Early ‘dry’ age-related macular degeneration (AMD) is characterized by the accumulation of lipid-protein-rich deposits below the retinal pigment epithelium (sub-RPE deposits). This project stems from epidemiological and animal model studies indicating that cigarette smoking plays an important role in the progression of AMD as it is an established risk factor for the progression of the disease. The goal of this study is to investigate the role of a nuclear receptor called aryl hydrocarbon receptor (AhR) in RPE cell injury and deposit formation. AhRs can be activated by environmental toxins and pollutants and have been shown to produce sub-cellular injury in the liver. We are investigating whether or not cigarette smoke oxidants can function as activators of AhRs in RPE cells. We believe that once activated, these receptors may drive RPE cellular damage, stimulating phenotypic changes seen in early AMD phenotype. To test this hypothesis, our experiments will include evaluating the effect of oxidants and the AhR pathway at a sub-cellular level in both the test tube and actual animals. If our hypothesis is correct, this will be the first demonstration of a molecular pathway by which environmental toxins (e.g., cigarette smoke) contribute to early AMD pathogenesis and will provide us with an opportunity to test the AhR pathway as a therapeutic target.

Progress Updates

Early dry age-related macular degeneration (AMD) is characterized by the accumulation of lipid- and protein-rich deposits called drusen below the retinal pigment epithelium (RPE). Though the mechanisms underlying the pathogenesis of drusen formation are still under investigation, oxidant injury of RPE cells is believed to play an important role in progression and potentially initiation of the disease. Dr. Malek’s team has recently observed that the activity of the aryl hydrocarbon receptor (AhR; a DNA-binding protein which is activated in response to toxins) is increased in RPE cells following exposure to various oxidants, such as those found in cigarette smoke. Acute AhR activation results in an increase in levels of enzymes involved in toxin clearance while chronic AhR activation has been shown to increase oxidative stress and production of reactive oxygen species (ROS) in the mitochondria (the energy powerhouses of the cell). Therefore, the team hypothesized that acute activation of the receptor is a necessary mechanism involved in RPE cell health while chronic activation of the receptor is not ideal since it results in mitochondrial dysfunction and production of ROS, mechanisms involved in AMD. Overall disruptions to the AhR pathway in turn leads to RPE injury, increased susceptibility to oxidative damage, extracellular matrix (structural) dysfunction and stimulation of deposits under the RPE—key features of dry AMD.

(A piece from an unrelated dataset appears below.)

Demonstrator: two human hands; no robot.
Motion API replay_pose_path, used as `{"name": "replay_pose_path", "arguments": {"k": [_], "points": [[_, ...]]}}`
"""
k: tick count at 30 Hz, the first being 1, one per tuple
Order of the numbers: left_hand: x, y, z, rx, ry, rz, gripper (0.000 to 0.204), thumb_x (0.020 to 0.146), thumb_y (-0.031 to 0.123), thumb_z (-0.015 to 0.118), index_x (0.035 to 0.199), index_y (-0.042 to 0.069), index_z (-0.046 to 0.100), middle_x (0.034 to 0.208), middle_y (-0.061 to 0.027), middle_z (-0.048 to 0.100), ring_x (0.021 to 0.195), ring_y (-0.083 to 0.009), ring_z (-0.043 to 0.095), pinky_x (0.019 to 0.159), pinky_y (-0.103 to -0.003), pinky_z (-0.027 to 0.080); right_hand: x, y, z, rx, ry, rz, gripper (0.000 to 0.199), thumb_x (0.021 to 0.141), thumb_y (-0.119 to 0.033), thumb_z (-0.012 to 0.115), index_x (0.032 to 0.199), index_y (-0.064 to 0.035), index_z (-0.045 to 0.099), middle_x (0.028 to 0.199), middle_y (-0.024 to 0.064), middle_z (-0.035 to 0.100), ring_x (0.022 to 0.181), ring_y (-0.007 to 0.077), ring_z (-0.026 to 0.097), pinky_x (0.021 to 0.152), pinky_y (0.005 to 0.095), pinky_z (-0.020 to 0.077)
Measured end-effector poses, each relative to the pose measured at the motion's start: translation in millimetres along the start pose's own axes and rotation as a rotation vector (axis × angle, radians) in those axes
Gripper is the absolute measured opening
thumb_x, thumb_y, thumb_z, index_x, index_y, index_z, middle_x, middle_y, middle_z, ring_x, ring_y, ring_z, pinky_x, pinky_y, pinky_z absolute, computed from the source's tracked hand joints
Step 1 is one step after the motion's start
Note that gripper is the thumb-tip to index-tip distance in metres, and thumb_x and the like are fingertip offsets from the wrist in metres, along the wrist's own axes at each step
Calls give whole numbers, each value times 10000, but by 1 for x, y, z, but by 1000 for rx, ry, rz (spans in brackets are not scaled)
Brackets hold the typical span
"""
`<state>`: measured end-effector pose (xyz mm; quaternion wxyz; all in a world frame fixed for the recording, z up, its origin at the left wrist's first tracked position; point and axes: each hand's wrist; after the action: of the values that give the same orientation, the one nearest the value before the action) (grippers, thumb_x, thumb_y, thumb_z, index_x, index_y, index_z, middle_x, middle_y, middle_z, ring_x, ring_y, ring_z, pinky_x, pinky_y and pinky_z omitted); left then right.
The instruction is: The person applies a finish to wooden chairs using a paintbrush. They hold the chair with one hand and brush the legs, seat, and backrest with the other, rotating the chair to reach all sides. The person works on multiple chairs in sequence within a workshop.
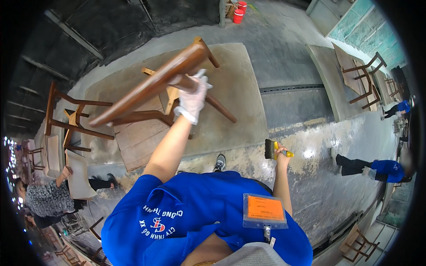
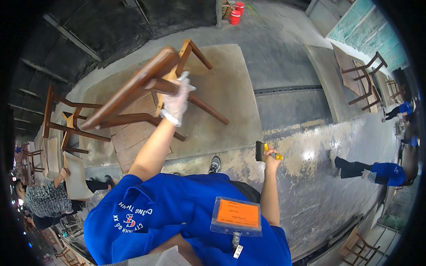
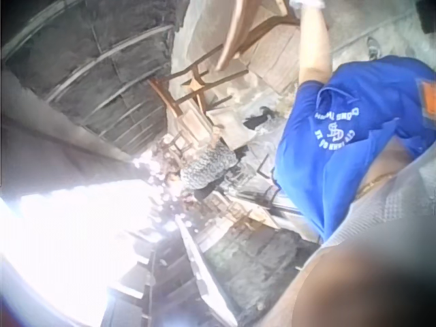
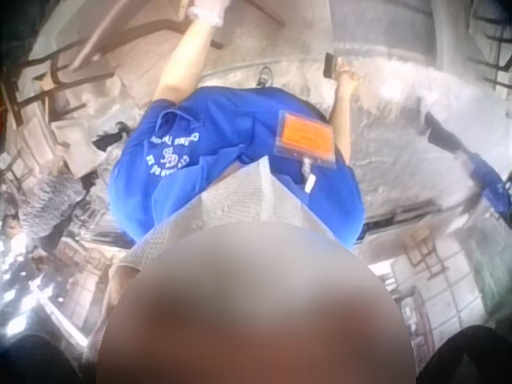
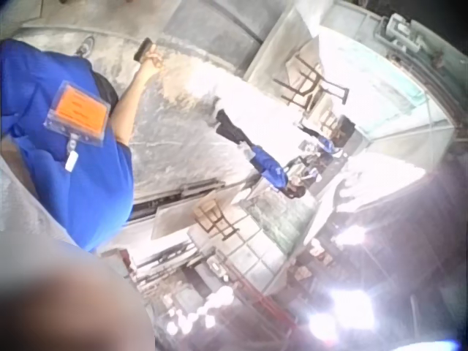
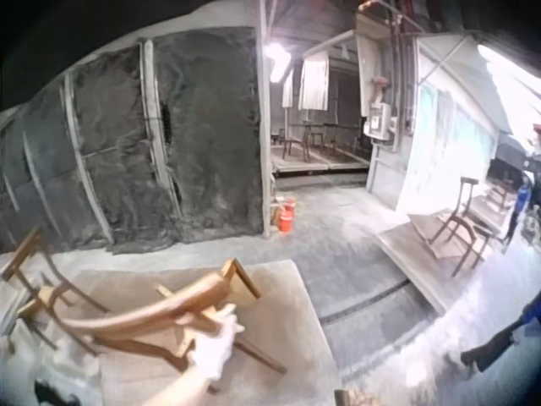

During the past year, the team has demonstrated that AhR activation with native and pharmacological ligands (i.e. protein and drug activators) results in mitochondrial dysfunction—specifically, a decrease in mitochondrial membrane potential, an increase in ROS production, and structural changes observed at high magnification. Furthermore the team has completed analysis of aged wild type and AhR knockout mice in the presence or absence of oxidant injury. They observed that AhR knockout mice present with several features of human AMD, including impaired visual function, and accumulation of sub-RPE deposits, which is further exacerbated in mice exposed to oxidant injury. These findings demonstrate the potential involvement of a novel signaling pathway in the pathogenesis of AMD, and these mice may serve as an animal model to study deposit formation and test out potential therapeutics for removal or prevention of deposits with age.